Streptococci used to be the most common causative agents of purulent pericarditis. However, the discovery and use of antibiotics drastically reduced their prevalence, and today we are witnessing a relative increase in Gram-negative bacteria [1]. Anaerobes are implicated in 40% of cases, predominantly oral flora. Treatment is based on adequate systemic antibiotic therapy and drainage of the pericardial space.
Loculation may occur with incomplete drainage, which increases the risk of constrictive pericarditis. In these cases, surgery employing a pericardial window or pericardiectomy is required. Without early treatment, mortality is close to 100%, but with treatment it reduces to approximately 40% [2].
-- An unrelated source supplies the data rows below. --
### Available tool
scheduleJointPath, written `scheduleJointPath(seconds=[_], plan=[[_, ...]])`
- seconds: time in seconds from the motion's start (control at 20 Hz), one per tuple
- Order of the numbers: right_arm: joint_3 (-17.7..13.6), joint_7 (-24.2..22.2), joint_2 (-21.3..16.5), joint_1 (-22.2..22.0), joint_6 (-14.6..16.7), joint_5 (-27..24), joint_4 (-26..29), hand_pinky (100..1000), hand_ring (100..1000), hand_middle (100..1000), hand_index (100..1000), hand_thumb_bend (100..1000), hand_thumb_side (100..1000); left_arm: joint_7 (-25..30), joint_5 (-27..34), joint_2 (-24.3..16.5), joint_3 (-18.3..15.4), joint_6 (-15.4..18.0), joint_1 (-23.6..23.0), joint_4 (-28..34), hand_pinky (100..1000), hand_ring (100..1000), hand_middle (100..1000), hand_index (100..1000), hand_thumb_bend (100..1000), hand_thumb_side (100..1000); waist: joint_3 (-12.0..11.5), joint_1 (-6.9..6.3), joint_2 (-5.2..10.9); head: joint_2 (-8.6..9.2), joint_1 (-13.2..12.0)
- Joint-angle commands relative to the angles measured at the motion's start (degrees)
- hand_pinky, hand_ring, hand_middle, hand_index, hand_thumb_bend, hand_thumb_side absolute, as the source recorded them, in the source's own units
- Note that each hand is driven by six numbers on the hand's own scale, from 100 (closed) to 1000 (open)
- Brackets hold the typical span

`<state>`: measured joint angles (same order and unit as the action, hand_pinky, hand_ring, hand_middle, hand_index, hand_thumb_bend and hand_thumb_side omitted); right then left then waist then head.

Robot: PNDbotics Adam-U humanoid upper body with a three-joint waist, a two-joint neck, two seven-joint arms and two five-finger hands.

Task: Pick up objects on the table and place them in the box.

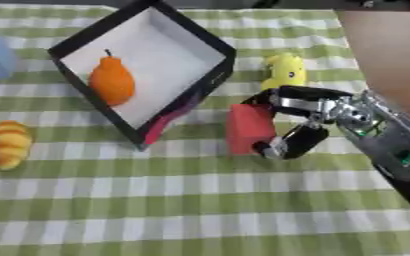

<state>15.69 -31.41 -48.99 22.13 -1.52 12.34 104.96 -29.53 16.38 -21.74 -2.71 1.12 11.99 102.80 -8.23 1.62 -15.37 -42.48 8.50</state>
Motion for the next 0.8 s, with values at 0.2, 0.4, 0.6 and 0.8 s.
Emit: scheduleJointPath(seconds=[0.2, 0.4, 0.6, 0.8], plan=[[-4.1, 4.4, -4.2, 2.3, 0.7, -4.4, 4.8, 662, 686, 435, 663, 100, 149, -1.1, -1.0, -2.3, -1.6, 0.3, -1.1, 1.1, 700, 688, 721, 701, 384, 607, -0.3, 0.54, 3.05, -1.2, 0.3], [-5.9, 7.2, -6.0, 5.8, 1.2, -6.9, 6.0, 658, 673, 431, 652, 100, 136, -1.9, -1.3, -2.5, -2.3, 0.5, -2.0, 1.2, 700, 693, 748, 714, 386, 607, -1.0, 0.68, 3.64, -1.61, 1.0], [-5.6, 8.5, -7.9, 9.9, 2.3, -5.7, 3.4, 665, 660, 434, 639, 100, 137, -2.7, -2.1, -2.9, -3.2, 1.1, -1.7, 2.0, 705, 717, 798, 743, 389, 601, -2.8, 1.24, 3.91, -1.63, 2.3], [-5.4, 10.0, -8.6, 13.7, 3.8, -3.8, -1.5, 669, 649, 434, 605, 100, 164, -3.4, -3.0, -3.7, -3.8, 1.5, -1.1, 2.7, 707, 721, 806, 748, 398, 597, -4.8, 2.19, 4.21, -1.63, 3.6]])
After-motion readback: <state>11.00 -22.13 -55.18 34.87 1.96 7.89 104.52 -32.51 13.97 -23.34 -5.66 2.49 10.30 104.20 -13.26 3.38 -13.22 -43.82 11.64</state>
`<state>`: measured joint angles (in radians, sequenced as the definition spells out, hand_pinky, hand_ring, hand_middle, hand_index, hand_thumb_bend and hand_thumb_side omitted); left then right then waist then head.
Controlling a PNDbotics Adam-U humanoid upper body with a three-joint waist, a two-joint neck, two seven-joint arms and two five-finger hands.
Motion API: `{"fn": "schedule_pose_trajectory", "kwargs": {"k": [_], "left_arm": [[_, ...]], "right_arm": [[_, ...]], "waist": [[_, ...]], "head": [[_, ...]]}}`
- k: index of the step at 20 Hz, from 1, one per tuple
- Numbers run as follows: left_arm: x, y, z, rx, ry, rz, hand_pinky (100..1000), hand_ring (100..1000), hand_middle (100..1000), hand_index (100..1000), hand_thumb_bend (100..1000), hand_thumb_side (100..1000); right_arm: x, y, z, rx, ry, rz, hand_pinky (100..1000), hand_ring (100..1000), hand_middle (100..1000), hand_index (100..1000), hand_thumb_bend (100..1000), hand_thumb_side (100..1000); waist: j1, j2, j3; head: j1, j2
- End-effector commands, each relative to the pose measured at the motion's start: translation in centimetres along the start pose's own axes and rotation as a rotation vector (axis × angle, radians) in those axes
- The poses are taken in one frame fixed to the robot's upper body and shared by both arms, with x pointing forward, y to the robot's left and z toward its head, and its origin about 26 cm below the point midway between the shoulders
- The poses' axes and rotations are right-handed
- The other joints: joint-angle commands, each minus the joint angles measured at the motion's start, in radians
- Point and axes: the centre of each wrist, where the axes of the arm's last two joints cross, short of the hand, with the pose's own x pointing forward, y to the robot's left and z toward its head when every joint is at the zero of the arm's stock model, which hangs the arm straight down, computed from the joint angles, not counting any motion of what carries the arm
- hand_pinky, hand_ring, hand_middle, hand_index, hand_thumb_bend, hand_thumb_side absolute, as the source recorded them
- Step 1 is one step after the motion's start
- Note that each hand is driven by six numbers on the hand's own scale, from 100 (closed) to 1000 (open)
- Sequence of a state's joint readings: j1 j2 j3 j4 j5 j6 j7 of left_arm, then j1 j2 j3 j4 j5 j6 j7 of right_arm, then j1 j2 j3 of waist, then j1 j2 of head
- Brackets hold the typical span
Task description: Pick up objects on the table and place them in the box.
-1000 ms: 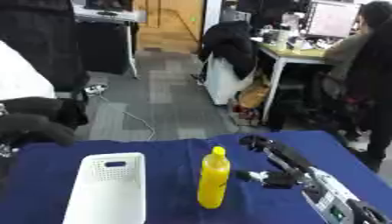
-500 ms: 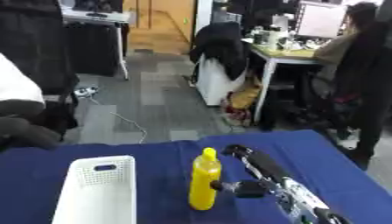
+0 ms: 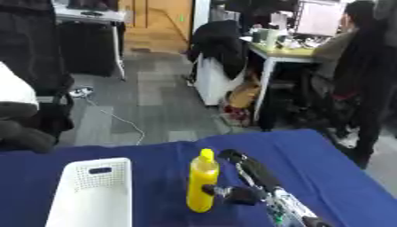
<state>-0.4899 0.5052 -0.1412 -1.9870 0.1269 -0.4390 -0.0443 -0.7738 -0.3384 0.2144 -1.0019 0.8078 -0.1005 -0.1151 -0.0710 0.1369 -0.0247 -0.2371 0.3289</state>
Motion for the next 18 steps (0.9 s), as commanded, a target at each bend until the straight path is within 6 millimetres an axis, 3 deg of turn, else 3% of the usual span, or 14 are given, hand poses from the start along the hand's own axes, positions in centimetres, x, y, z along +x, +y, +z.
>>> {"fn": "schedule_pose_trajectory", "kwargs": {"k": [1, 4, 18], "left_arm": [[0.46, 0.27, -0.88, 0.001, -0.036, -0.005, 673, 576, 813, 808, 269, 997], [0.47, 0.24, -1.00, 0.003, -0.040, -0.003, 673, 576, 813, 808, 270, 997], [0.59, 0.13, -1.82, 0.008, -0.067, 0.013, 674, 578, 812, 808, 274, 996]], "right_arm": [[0.18, -1.24, -0.83, -0.057, -0.012, -0.001, 786, 823, 907, 930, 765, 954], [0.22, -1.00, -0.93, -0.054, -0.009, -0.013, 796, 839, 935, 1000, 792, 967], [-0.33, -0.84, -1.37, -0.033, 0.039, -0.053, 787, 840, 944, 1000, 792, 956]], "waist": [[0.004, -0.010, 0.002], [0.005, -0.008, 0.004], [-0.001, 0.003, 0.026]], "head": [[-0.018, -0.015], [-0.027, -0.019], [-0.079, -0.050]]}}
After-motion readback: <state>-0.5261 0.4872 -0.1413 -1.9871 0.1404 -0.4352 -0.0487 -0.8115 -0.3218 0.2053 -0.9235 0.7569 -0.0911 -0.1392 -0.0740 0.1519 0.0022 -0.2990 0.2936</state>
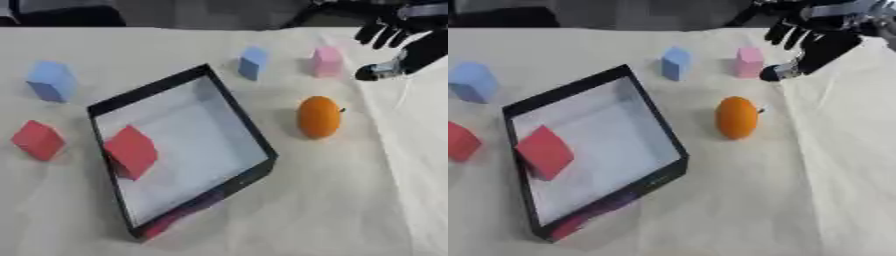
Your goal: Pick up objects on the table and place them in the box.
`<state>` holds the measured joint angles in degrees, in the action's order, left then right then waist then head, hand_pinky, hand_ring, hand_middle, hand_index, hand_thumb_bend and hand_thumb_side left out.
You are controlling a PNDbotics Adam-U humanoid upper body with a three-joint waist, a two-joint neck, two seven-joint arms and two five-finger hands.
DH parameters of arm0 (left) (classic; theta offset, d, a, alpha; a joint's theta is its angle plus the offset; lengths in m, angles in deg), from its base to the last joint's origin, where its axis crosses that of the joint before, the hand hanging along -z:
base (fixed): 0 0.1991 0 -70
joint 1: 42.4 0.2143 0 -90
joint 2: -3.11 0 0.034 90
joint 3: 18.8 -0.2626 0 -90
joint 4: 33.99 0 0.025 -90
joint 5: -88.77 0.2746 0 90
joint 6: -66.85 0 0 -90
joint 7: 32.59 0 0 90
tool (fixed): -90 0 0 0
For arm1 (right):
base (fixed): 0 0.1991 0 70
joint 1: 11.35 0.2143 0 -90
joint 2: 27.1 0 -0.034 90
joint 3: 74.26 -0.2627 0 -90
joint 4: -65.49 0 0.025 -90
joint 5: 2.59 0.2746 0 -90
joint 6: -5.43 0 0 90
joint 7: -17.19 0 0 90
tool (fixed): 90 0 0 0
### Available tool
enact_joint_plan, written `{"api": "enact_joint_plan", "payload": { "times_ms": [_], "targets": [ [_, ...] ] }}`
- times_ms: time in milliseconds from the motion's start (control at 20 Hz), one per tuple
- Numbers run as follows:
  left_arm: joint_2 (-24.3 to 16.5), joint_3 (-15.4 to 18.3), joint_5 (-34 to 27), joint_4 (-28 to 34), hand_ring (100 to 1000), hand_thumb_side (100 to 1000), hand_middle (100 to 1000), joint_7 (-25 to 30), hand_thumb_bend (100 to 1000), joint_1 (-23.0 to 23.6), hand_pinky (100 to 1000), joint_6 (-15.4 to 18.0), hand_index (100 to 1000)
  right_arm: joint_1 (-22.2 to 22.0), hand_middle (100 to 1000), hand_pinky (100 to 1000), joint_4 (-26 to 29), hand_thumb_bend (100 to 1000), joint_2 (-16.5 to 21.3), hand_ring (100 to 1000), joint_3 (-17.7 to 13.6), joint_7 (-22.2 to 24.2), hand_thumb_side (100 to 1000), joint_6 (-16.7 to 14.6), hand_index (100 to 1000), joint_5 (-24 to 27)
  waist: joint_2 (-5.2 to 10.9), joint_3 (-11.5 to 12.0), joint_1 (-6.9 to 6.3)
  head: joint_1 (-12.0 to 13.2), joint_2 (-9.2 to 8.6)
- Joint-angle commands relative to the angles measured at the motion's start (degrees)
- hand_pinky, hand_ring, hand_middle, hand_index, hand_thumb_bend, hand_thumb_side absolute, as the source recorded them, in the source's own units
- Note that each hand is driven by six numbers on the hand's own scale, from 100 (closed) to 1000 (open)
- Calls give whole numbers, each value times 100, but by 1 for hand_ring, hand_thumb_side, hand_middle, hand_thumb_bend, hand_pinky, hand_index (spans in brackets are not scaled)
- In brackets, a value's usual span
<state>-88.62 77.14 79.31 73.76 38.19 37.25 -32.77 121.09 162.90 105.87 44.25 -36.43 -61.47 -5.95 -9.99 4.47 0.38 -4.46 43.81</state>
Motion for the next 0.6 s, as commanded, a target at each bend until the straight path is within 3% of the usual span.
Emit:
{"api": "enact_joint_plan", "payload": {
  "times_ms": [50,300,500,600],
  "targets": [
    [-161,3,38,86,853,767,850,27,553,-42,903,0,904,32,826,851,388,481,225,843,73,-50,423,232,882,31,135,11,48,-1,13],
    [-147,-19,37,79,853,770,850,55,550,-39,903,-15,902,60,829,852,656,490,200,847,292,6,429,458,884,-15,124,15,41,-17,30],
    [-134,-23,37,83,853,771,850,77,550,-45,903,-20,900,123,829,852,551,501,54,849,462,56,405,555,883,-91,101,26,31,-10,31],
    [-121,-25,34,79,853,772,850,87,549,-45,904,-24,899,161,836,854,456,485,-44,855,548,73,435,571,887,-116,84,33,23,-8,31]
  ]
}}
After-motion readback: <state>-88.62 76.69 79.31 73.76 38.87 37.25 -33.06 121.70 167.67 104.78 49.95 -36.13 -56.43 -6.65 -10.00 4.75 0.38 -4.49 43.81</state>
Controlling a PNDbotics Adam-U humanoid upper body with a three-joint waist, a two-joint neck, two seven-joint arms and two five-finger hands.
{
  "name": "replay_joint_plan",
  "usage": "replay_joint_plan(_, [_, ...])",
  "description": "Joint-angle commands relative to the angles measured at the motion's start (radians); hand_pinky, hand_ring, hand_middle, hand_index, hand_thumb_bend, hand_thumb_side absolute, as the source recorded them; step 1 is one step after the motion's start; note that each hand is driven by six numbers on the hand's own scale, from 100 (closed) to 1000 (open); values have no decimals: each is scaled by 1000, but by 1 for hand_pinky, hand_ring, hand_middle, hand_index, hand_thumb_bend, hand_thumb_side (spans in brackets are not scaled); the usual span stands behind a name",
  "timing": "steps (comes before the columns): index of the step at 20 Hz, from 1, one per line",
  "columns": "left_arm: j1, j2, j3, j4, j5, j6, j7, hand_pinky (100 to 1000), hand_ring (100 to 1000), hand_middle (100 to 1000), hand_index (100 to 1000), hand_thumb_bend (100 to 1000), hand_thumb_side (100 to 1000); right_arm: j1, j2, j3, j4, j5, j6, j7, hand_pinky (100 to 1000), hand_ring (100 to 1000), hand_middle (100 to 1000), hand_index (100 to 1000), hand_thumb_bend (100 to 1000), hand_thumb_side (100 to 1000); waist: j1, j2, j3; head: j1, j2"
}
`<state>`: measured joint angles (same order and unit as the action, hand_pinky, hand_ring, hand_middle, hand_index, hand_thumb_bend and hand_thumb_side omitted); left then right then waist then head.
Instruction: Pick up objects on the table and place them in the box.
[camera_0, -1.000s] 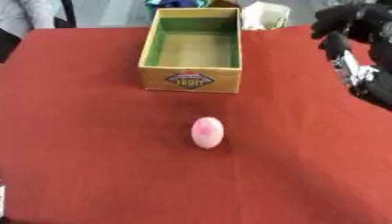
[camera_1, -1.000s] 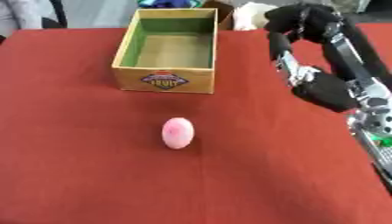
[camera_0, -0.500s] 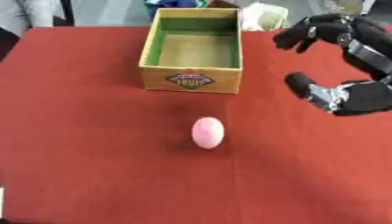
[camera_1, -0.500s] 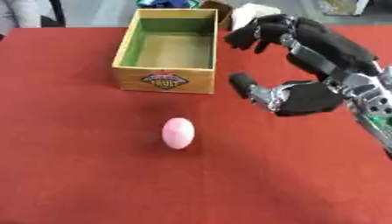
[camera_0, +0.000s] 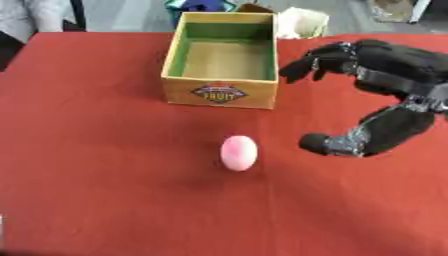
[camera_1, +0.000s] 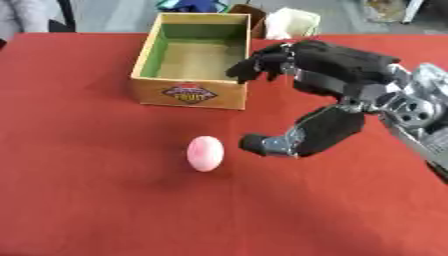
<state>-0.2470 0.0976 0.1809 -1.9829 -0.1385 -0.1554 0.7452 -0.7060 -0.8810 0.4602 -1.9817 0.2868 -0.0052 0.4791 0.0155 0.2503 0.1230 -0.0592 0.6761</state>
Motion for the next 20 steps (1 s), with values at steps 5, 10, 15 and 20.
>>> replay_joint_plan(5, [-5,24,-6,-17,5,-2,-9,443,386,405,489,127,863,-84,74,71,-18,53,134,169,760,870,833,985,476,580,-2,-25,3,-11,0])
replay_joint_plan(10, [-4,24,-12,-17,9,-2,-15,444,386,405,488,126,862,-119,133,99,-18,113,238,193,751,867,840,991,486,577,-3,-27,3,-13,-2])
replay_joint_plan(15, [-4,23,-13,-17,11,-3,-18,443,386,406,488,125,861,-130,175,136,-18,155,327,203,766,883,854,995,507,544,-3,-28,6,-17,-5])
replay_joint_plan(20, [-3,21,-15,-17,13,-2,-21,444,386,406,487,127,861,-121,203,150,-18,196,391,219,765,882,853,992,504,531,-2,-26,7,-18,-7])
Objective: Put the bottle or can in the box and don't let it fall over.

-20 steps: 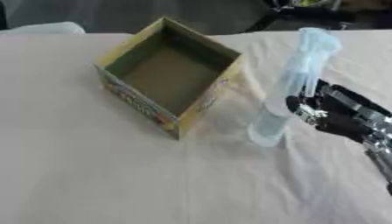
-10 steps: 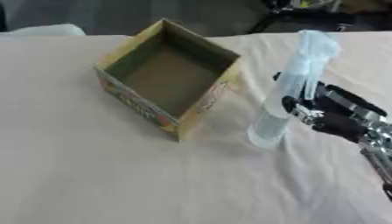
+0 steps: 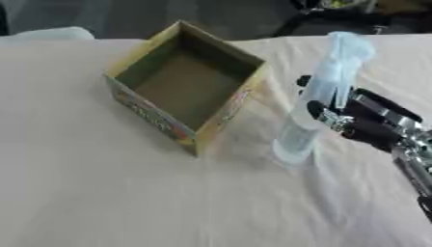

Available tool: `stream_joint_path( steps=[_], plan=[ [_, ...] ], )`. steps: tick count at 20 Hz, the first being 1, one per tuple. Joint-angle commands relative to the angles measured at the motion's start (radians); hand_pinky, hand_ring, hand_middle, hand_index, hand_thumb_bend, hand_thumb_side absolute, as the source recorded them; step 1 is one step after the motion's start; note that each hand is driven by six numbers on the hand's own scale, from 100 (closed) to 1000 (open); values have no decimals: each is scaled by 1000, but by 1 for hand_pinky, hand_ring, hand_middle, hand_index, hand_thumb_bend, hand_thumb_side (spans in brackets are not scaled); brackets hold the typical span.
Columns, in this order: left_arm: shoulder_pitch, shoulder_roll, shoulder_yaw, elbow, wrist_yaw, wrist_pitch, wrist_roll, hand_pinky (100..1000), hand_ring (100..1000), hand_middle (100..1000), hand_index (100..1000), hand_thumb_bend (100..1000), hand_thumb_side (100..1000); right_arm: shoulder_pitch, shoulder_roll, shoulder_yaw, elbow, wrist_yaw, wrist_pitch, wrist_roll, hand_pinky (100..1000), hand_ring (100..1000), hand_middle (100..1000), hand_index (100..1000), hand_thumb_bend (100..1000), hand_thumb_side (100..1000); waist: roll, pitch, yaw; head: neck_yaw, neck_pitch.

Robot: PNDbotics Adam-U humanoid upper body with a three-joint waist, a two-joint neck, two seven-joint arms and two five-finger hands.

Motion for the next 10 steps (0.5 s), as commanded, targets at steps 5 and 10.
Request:
stream_joint_path(
  steps=[5, 10],
  plan=[
    [-6, 22, 2, -9, -1, -2, -7, 988, 1000, 997, 718, 102, 756, -21, -8, 1, -1, -22, 1, 13, 1000, 1000, 1000, 1000, 100, 577, 1, -12, 2, -6, -16],
    [-6, 21, 2, -10, -2, -2, -8, 989, 1000, 997, 718, 102, 756, -24, 1, 7, 5, -40, 1, 26, 1000, 1000, 1000, 1000, 100, 579, 1, -10, 3, -6, -17]
  ],
)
We describe purulent pericarditis probably secondary to pulmonary infection, that manifested with cardiac tamponade. It is a rare entity, almost a historical one, and in our case, presented with clinical, epidemiological and microbiological features that were characteristic of the pre-antibiotic era. Even today purulent pericarditis is associated with high mortality and serious complications, so early diagnosis and source control are mandatory.